→ **WHAT YOU HAVE TO DO**
Take the data from its first line. Print each line exactly until the line containing "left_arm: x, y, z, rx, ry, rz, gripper" has been printed too.

→ **STORED DATA**
........

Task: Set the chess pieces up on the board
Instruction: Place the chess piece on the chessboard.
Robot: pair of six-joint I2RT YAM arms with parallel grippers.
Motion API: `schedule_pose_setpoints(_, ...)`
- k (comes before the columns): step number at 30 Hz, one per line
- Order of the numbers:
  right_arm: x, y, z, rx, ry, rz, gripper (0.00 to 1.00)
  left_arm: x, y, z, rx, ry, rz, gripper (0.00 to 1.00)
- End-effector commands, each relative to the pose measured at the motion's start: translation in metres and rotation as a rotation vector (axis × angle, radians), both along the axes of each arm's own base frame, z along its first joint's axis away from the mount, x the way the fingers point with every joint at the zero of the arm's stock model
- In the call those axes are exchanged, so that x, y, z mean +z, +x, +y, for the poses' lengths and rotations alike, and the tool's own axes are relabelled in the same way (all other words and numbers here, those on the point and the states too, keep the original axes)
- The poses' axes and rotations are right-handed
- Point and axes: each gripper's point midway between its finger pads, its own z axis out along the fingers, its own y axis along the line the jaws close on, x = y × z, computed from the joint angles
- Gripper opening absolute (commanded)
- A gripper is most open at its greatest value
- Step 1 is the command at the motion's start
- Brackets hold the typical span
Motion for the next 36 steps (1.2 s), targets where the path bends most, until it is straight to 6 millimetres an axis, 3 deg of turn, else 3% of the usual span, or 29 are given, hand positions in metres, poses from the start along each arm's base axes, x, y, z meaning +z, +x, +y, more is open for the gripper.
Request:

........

→ **PROBLEM SOLUTION**
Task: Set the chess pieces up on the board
Instruction: Place the chess piece on the chessboard.
Robot: pair of six-joint I2RT YAM arms with parallel grippers.
Motion API: `schedule_pose_setpoints(_, ...)`
- k (comes before the columns): step number at 30 Hz, one per line
- Order of the numbers:
  right_arm: x, y, z, rx, ry, rz, gripper (0.00 to 1.00)
  left_arm: x, y, z, rx, ry, rz, gripper (0.00 to 1.00)

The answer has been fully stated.